その表情に、さすがに言い過ぎたと気付いて、ゾロは慌てて言葉を濁した。
「・・・って、すまん。俺何言ってんだ・・・煽るようなっつうか、余計なお世話・・・だな」
後ろ頭をバリバリ掻いて、バツが悪そうに苦笑いした。
「ごめん、そろそろ失礼します。ご馳走さんでした」
そそくさと立ち上がるゾロの前で、サンジは急に身を折って笑い始めた。
腹を抱え、足を踏み鳴らして一頻り笑い転げる。
「く・・・はは、ごめん。いやこっちこそ・・・妙な話、して・・・」
ひっひと何度か息を吸って、涙の浮いた目尻を拭う。
「いや〜・・・まさか、こんなことで慰められると思わなかった。しかもストレート、お前ってすっげーいい奴・・・」
物凄く失礼なことを言ったと思ったのに、サンジは気にしないでいてくれたらしい。
ほっとして、それでもゾロは表情を引き締めた。
「いや、マジで俺が余計なとこまで踏み込んだ。忘れてくれ」
失礼を働いて契約を切られる恐れよりも、今はサンジとの繋がりが切れることの方が怖い。

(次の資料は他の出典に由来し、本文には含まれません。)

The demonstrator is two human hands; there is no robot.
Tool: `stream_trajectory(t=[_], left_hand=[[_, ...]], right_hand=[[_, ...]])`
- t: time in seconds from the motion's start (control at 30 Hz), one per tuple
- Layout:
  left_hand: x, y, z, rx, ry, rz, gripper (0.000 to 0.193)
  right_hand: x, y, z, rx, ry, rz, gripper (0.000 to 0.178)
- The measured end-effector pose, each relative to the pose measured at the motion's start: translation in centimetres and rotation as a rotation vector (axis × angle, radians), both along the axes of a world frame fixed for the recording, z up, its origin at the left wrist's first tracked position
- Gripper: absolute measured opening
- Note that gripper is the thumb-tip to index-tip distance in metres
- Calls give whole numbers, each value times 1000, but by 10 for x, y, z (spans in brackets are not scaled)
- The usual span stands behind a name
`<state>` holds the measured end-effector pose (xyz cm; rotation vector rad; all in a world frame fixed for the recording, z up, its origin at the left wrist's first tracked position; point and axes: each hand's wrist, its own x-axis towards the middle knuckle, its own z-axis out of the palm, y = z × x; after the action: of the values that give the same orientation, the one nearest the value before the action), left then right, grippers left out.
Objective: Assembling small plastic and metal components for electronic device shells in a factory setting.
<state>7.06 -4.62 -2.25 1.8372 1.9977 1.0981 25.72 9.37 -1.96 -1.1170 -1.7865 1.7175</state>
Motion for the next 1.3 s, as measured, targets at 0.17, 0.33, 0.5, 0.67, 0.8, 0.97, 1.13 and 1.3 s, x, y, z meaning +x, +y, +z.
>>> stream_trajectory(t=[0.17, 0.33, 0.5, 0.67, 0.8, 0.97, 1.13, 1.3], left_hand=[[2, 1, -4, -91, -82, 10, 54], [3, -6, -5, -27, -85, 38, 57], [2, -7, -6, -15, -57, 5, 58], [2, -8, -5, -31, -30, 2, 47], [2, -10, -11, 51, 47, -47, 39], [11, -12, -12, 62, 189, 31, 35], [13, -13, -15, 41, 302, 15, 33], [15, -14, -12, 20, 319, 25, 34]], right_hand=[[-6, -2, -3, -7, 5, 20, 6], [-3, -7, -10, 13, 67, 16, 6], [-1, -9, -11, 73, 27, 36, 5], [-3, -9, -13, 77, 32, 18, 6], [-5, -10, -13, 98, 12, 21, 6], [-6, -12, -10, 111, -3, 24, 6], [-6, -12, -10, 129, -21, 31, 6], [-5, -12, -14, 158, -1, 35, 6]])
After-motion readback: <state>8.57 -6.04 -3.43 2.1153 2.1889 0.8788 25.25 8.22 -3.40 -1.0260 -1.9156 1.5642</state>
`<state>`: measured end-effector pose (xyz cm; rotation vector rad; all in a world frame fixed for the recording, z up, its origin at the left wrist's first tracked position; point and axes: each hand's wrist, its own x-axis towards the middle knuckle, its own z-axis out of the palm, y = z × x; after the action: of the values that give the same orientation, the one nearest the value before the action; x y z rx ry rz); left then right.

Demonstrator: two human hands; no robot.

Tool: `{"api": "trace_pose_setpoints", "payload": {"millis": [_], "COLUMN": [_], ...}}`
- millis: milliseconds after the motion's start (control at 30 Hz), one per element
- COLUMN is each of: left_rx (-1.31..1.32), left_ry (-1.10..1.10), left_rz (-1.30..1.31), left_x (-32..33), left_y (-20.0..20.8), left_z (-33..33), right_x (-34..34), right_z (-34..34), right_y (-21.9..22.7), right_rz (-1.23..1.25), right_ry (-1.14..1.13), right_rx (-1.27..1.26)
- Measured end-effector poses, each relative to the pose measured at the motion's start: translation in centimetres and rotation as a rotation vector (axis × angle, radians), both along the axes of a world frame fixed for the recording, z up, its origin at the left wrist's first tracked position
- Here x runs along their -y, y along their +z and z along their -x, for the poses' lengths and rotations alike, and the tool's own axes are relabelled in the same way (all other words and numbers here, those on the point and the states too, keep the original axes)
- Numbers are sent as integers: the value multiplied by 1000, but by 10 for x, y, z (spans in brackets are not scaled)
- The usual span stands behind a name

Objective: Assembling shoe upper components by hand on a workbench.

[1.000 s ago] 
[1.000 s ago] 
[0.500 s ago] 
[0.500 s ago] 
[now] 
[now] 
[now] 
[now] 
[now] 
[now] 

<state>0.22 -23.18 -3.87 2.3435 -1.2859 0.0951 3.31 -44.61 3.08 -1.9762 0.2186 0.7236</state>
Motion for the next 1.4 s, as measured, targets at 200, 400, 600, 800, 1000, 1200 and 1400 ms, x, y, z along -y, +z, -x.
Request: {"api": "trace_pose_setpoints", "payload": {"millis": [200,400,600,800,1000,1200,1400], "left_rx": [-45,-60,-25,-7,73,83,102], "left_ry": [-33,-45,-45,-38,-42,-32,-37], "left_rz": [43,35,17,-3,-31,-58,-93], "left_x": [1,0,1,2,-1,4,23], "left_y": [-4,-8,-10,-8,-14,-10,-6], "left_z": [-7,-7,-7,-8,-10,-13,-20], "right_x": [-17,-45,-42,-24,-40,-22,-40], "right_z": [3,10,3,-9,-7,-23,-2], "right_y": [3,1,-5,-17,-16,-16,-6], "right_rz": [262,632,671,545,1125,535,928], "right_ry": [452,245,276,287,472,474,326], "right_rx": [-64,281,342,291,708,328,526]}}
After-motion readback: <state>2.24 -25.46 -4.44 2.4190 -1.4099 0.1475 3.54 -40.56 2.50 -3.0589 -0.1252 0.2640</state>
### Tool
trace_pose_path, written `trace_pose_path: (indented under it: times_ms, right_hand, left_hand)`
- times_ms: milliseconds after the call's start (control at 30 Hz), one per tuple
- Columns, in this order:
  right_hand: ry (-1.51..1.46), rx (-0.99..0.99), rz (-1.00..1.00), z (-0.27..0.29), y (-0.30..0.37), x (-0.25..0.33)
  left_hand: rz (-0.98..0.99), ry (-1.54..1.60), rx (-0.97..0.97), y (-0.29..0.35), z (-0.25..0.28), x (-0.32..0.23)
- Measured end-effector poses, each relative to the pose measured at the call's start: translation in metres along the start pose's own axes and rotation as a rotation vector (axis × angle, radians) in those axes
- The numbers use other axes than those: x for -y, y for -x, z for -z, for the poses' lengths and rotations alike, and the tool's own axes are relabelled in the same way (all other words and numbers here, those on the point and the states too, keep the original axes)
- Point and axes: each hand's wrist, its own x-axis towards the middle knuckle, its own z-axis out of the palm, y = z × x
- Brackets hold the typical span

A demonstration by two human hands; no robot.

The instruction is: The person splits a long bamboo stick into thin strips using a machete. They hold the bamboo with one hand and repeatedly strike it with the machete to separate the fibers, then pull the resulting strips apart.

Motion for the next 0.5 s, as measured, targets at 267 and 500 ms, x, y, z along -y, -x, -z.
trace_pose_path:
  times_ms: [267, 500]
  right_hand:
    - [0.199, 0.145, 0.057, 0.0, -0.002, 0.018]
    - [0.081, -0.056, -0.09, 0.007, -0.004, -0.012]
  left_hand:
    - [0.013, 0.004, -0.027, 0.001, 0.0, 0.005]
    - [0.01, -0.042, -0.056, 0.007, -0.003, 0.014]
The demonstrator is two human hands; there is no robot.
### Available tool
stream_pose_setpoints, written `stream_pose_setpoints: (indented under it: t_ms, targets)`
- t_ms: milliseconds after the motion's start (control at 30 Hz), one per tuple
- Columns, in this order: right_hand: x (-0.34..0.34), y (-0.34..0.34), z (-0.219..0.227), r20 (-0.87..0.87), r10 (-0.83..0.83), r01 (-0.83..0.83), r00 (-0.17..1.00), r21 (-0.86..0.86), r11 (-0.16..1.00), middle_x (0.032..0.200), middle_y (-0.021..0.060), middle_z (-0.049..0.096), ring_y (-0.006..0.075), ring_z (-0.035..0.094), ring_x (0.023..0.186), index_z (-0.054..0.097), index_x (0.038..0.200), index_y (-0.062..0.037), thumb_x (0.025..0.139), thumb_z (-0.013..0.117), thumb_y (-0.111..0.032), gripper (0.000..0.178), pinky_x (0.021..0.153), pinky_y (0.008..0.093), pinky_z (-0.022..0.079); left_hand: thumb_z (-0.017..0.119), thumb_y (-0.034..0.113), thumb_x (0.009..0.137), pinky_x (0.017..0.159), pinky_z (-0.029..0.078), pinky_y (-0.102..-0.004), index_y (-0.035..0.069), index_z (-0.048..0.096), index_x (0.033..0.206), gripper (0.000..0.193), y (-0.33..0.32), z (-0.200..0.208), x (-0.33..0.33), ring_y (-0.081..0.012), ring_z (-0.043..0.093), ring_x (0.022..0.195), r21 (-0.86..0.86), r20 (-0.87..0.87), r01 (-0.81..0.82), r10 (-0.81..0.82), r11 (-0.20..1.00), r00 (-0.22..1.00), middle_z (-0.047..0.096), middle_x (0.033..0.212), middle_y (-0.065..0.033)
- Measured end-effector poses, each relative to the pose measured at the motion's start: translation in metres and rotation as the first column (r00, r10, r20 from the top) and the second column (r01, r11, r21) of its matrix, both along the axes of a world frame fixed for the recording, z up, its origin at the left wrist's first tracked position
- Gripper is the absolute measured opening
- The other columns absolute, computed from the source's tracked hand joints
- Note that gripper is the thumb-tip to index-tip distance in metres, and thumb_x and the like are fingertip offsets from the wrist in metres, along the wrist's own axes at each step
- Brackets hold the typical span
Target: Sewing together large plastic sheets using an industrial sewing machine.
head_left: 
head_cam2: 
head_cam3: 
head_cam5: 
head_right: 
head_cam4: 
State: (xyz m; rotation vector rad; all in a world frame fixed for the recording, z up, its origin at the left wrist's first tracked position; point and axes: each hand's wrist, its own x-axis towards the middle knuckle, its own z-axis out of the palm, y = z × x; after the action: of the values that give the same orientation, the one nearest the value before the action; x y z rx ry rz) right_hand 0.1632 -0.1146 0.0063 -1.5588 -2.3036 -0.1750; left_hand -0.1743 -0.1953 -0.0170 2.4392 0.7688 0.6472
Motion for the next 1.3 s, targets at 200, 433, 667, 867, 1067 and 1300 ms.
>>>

そのことを自覚する程度に、ゾロはサンジに惹かれている自分に気付いていた。
ここに来れば美味いコーヒーが飲めるとか、居心地のいい場所だとか、そんな次元の問題ではなく。

「俺こそ悪かったよ、でも嬉しかった。ありがとう」
ゾロを見送るつもりか、立ち上がり玄関までついてきたサンジが、柱に凭れて俯きながらぼそっと礼を言う。
さらりと流れ落ちた金髪の隙間から赤く染まった耳が覗いて、ゾロの胸がどきりと鳴った。
殆ど無意識に手を伸ばし、痩せた肩を掴んで抱き寄せる。
驚いたのはサンジもゾロも、ほぼ同時だっただろう。
戸惑いながらもゾロは腕の力を緩めず、サンジもまた本気で抗おうとはせずゾロの肩に顔を埋めるように首を傾けた。
ほんの数10秒が何10分にも思えるほど長いひと時が流れた気がして、また唐突に身体を離す。
今度は詫びの台詞も口にせず、ゾロは帽子を脱いで黙って頭だけ下げると、扉を開いて外に出た。
何も言わず見送るサンジは、俯いたまま扉が閉まるまで顔を上げなかった。